**WORK ITEM**
The response must be made up of the lines in the entries below that contain "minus".

Items from a data source

▬▬▬▬▬▬▬▬▬▬

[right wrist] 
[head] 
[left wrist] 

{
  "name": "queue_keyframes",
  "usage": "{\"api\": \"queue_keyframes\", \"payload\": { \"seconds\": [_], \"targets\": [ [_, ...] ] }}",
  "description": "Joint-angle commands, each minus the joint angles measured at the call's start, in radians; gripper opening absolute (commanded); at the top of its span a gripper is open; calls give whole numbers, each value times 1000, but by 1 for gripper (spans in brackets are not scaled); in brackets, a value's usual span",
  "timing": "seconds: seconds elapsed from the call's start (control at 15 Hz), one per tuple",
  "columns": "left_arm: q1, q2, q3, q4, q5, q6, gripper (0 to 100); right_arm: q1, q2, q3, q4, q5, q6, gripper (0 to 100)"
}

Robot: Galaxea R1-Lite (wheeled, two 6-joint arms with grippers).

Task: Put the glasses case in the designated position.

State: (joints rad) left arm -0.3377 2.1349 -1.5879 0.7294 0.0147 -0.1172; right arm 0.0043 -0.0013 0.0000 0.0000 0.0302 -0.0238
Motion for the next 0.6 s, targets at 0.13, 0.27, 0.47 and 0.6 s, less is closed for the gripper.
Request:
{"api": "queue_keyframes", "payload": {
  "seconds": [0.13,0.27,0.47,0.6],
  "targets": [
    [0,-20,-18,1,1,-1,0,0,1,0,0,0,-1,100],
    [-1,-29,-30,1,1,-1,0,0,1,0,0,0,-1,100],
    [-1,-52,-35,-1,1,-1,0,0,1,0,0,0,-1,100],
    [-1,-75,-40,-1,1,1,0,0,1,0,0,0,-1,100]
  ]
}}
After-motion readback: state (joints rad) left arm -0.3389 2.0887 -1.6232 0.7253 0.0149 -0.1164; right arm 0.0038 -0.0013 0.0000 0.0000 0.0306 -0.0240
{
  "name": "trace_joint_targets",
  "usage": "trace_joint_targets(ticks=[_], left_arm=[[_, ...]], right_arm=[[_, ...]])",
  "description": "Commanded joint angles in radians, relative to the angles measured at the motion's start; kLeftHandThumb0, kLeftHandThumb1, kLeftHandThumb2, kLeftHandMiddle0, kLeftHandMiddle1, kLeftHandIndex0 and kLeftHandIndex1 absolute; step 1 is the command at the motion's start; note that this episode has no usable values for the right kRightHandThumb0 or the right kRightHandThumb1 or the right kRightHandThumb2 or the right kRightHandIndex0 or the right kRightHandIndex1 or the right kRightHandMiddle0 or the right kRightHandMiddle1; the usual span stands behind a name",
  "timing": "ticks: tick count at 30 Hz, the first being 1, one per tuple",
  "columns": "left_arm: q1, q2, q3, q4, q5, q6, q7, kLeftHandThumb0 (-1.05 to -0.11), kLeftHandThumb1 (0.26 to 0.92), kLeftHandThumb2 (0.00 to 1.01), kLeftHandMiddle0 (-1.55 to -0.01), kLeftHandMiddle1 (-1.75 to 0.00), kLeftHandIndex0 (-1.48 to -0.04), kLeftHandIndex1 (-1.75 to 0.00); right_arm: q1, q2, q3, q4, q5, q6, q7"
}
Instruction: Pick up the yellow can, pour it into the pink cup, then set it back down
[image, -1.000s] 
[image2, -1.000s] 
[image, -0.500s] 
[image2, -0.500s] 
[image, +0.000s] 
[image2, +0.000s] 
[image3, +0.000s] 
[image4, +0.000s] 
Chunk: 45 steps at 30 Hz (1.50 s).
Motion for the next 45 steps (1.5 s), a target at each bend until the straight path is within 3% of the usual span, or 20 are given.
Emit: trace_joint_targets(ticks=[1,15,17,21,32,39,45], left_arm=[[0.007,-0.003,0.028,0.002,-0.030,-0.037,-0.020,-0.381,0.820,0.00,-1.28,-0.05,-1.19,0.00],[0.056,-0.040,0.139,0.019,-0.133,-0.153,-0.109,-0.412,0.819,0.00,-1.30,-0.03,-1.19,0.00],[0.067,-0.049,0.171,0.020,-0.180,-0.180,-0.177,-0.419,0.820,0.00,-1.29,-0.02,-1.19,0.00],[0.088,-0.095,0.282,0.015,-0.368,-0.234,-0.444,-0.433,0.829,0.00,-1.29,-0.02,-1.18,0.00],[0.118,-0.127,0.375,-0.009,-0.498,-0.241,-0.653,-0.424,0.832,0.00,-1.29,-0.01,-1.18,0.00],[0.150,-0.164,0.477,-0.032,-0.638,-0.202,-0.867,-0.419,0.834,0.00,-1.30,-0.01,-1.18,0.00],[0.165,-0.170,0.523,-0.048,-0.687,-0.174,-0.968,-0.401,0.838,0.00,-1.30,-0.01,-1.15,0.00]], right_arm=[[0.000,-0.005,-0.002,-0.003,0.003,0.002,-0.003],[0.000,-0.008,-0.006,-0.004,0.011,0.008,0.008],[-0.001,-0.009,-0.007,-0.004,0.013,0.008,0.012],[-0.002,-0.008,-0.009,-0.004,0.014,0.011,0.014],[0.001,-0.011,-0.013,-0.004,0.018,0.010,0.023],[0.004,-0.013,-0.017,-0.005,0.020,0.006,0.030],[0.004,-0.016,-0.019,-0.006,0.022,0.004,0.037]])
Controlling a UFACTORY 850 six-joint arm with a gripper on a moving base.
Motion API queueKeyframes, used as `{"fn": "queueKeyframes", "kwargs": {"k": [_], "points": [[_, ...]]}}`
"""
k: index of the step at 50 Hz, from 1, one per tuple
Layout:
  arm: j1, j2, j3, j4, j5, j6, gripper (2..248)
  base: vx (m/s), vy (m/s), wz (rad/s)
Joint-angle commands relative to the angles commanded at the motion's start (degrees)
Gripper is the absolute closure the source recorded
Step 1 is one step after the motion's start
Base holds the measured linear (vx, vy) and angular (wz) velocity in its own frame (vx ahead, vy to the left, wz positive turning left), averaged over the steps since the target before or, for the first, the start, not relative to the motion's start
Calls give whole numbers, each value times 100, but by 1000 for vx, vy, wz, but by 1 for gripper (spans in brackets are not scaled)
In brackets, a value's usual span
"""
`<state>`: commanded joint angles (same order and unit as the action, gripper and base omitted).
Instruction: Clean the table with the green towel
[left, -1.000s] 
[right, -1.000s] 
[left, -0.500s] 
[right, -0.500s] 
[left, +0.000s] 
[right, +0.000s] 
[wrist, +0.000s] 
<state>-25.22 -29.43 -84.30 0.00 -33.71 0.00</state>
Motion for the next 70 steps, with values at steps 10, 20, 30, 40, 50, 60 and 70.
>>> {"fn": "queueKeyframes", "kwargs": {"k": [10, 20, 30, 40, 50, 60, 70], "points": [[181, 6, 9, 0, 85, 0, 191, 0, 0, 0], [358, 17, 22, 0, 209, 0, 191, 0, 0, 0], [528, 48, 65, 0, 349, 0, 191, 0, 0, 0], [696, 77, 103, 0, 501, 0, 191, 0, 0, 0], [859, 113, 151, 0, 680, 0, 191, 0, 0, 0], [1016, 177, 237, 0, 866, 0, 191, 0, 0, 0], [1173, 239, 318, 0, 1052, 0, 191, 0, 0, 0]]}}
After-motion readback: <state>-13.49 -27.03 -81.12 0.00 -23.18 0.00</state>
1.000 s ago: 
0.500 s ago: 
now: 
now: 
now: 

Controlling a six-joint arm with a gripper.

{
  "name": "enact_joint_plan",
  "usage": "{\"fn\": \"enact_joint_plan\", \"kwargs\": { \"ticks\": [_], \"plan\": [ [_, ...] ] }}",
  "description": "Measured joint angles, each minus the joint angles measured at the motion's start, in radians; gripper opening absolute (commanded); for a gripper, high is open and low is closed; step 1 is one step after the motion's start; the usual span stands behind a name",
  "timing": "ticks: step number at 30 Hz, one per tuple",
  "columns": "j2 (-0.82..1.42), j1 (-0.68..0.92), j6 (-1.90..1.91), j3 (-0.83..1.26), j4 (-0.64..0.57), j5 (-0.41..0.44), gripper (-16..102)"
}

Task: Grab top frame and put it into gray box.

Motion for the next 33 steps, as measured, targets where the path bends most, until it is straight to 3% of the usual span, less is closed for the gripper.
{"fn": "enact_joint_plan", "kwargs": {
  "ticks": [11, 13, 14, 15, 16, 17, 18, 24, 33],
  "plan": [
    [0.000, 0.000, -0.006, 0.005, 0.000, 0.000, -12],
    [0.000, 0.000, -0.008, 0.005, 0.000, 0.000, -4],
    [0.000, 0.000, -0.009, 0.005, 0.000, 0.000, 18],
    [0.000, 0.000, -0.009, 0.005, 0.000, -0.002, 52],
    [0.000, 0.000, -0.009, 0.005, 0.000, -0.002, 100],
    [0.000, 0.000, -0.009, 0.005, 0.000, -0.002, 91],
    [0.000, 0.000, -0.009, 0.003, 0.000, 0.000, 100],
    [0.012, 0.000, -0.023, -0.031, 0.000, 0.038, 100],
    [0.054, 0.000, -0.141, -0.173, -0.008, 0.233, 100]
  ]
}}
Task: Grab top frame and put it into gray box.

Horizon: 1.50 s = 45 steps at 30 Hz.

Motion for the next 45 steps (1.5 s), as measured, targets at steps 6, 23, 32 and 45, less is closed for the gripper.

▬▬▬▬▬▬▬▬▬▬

**SOLUTION TO THIS EXERCISE**
  "description": "Joint-angle commands, each minus the joint angles measured at the call's start, in radians; gripper opening absolute (commanded); at the top of its span a gripper is open; calls give whole numbers, each value times 1000, but by 1 for gripper (spans in brackets are not scaled); in brackets, a value's usual span",
  "description": "Measured joint angles, each minus the joint angles measured at the motion's start, in radians; gripper opening absolute (commanded); for a gripper, high is open and low is closed; step 1 is one step after the motion's start; the usual span stands behind a name",

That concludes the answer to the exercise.